Use stokes' theorem to find I = $$\int\int (\nabla x F) n dS$$ where D is the part of the sphere $$x^2 + y^2 + (z-2)^2 = 8$$ that lies above the xy plane, and

$$F=ycos(3xz^2)i + x^3e^[-yz]j - e^[zsinxy]k$$

Attempt at solution:
I want to use the line integral $$\int F dr$$ to solve this.

I parametrize the boundary $$r(t) = (\sqrt(8)cos\theta)i + (\sqrt(8)sin\theta)j + 0k)$$ (the sphere on the xy plane)

Then F dotted with r'[t] is $$64(cos\theta)^4 - 8sin\theta$$

This is not what I got. Did you get dr/d(theta)=-2sin(theta)i + 2cos(theta)j?

More specifically is my boundary curve legit, considering that the sphere "bulges" out above this boundary? :S

That's not a problem.

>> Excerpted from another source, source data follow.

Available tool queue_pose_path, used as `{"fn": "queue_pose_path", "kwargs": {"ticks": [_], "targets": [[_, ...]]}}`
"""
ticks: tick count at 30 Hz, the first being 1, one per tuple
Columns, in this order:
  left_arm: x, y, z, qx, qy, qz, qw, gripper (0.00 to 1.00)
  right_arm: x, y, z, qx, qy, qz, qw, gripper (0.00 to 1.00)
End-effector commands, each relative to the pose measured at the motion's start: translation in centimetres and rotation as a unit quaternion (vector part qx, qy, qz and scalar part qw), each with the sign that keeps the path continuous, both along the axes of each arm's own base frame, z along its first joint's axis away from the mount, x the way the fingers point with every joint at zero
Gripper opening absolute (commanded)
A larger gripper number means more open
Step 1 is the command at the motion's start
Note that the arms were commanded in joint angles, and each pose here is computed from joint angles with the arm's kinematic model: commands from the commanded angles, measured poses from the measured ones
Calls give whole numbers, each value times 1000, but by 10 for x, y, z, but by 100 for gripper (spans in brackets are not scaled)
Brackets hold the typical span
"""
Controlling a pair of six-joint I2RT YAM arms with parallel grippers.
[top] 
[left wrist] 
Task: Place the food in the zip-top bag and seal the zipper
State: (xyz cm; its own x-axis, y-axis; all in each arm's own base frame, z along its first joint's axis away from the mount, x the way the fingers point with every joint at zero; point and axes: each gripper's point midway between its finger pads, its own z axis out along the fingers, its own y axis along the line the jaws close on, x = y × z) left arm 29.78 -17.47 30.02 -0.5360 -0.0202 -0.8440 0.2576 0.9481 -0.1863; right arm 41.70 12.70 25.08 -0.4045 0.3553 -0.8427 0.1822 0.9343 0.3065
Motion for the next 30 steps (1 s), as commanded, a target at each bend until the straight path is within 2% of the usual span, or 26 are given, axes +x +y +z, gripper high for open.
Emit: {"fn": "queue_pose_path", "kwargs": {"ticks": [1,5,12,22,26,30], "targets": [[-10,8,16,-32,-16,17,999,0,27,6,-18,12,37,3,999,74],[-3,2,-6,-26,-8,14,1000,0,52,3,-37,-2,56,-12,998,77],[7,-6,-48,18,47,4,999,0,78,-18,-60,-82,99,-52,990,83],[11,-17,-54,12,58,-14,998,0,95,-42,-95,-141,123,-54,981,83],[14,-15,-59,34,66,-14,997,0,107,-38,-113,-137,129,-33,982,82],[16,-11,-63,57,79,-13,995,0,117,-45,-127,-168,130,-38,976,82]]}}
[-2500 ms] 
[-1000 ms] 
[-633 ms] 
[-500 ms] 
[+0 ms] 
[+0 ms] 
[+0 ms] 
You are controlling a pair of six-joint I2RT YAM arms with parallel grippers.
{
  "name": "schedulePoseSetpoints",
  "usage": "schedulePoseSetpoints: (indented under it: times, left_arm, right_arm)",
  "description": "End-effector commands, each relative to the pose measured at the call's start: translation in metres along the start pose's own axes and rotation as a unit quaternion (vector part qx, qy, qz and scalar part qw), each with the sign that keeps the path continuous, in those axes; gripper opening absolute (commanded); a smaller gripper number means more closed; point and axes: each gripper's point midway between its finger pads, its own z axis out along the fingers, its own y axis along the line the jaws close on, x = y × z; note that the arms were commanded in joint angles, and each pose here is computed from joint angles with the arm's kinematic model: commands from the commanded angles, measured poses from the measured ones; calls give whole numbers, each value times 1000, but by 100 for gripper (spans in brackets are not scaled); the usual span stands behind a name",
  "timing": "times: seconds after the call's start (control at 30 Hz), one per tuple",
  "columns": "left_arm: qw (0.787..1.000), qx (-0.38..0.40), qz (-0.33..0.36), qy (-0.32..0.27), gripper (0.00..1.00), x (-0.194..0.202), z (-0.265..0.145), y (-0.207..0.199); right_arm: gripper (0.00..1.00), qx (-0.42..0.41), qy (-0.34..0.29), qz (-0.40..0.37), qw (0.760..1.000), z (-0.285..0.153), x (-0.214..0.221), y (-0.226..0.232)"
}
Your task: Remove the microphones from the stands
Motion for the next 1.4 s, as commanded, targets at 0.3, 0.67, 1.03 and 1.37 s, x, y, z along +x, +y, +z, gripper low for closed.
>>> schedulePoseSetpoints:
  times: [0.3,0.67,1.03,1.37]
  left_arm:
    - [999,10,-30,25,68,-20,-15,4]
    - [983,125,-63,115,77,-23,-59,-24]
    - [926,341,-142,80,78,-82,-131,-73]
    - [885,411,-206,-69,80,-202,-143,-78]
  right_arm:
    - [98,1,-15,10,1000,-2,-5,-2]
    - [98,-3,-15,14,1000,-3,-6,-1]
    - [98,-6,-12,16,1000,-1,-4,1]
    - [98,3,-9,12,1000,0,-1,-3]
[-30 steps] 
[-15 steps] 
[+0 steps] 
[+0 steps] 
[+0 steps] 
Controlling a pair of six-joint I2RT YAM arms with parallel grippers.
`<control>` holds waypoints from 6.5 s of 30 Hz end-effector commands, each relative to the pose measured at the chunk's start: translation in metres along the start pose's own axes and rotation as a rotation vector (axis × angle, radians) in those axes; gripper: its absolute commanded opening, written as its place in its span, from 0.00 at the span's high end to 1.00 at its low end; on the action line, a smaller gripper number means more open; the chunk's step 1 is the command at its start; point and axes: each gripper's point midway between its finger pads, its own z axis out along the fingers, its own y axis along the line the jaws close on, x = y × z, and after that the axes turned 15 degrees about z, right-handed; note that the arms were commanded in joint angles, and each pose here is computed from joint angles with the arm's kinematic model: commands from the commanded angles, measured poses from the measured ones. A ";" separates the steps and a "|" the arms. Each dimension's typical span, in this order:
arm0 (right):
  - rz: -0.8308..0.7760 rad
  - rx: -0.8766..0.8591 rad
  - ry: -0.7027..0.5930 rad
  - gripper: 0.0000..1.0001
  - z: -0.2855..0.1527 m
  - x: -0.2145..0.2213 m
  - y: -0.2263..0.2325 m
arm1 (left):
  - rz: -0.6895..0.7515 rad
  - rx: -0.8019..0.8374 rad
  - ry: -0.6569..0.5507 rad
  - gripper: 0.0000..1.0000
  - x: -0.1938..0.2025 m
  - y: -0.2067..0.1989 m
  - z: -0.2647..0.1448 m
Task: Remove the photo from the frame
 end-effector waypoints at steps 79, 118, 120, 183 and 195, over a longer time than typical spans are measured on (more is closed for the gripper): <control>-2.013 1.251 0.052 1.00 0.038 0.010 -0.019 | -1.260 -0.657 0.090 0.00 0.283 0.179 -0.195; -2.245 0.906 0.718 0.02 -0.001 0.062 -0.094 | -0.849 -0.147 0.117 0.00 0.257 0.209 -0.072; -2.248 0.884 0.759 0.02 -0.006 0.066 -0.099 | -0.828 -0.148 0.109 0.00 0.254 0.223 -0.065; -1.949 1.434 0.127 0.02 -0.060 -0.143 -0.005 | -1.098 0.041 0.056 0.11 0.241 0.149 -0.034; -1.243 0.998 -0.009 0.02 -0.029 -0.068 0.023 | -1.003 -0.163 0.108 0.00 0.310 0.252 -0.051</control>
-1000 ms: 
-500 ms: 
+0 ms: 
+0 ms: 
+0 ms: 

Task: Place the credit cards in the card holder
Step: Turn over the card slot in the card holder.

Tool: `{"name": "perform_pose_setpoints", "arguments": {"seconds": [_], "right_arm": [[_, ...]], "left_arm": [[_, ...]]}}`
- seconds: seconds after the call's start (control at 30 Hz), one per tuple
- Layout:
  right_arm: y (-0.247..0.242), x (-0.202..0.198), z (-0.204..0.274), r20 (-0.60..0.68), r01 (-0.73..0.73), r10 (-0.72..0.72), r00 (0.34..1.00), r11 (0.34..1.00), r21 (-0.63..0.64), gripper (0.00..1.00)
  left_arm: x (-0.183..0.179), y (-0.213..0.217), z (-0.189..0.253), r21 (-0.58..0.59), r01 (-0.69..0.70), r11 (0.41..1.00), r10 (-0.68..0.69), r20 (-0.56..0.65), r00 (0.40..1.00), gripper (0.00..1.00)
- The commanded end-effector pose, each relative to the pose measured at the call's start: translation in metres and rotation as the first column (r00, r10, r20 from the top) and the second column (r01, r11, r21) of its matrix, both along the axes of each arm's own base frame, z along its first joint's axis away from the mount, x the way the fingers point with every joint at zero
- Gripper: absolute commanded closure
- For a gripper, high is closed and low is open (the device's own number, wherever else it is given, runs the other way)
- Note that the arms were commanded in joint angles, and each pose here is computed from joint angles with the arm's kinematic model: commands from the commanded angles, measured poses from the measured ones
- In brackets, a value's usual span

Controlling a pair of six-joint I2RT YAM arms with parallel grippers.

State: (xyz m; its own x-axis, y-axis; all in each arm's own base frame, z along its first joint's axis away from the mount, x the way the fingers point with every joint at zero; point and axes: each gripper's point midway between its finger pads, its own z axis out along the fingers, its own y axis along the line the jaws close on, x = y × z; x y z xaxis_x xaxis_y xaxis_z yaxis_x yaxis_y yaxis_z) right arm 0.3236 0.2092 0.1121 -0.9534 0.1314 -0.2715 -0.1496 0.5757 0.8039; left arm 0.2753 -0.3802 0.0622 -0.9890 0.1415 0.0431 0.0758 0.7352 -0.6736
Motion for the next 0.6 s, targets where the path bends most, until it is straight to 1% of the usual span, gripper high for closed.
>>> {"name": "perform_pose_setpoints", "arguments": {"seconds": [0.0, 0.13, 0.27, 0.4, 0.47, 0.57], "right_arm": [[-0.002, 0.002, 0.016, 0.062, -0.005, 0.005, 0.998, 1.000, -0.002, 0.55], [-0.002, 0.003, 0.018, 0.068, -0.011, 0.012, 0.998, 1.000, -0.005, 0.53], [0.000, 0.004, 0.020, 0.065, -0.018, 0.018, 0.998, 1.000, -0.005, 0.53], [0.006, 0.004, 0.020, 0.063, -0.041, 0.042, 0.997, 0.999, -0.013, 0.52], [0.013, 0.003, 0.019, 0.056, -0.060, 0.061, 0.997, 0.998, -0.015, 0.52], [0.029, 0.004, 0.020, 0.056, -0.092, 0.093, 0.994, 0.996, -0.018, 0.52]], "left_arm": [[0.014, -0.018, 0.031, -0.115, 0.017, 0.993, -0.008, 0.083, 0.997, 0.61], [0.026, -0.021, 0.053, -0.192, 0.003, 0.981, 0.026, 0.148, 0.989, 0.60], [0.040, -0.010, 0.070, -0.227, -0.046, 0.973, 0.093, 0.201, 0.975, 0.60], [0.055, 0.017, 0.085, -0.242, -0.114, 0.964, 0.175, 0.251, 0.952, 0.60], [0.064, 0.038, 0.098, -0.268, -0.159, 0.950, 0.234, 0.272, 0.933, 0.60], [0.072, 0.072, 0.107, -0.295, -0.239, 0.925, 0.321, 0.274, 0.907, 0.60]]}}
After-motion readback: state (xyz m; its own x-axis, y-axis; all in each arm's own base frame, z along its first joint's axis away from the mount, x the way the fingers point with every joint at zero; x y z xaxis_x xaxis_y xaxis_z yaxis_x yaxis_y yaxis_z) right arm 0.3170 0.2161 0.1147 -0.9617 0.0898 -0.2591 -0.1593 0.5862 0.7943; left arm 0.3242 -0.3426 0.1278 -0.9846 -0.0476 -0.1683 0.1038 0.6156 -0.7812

The boundary can curve in or out as much as it wants, but Stokes' theorem always holds true.

mmmboh
Is the answer you got 0?

Homework Helper
Is the answer you got 0?

Me? Yes, I got 0.

Dustinsfl
Since stoke's theorem is an alt of green's, wouldn't it be easier to just compare the 6 partial derivatives? Because the integral will be 0 if it is conservative which occurs if they are all equal, correct?

mathman44
I changed the r[t] to $$2cos\theta,2sin\theta,0$$. For the F dot r'[t] I got $$\int -4(sin\theta)^2 + (2cos\theta)^4$$ with theta from 0 to 2pi. Why is this not giving me zero :S ?

Homework Helper
Since stoke's theorem is an alt of green's, wouldn't it be easier to just compare the 6 partial derivatives? Because the integral will be 0 if it is conservative which occurs if they are all equal, correct?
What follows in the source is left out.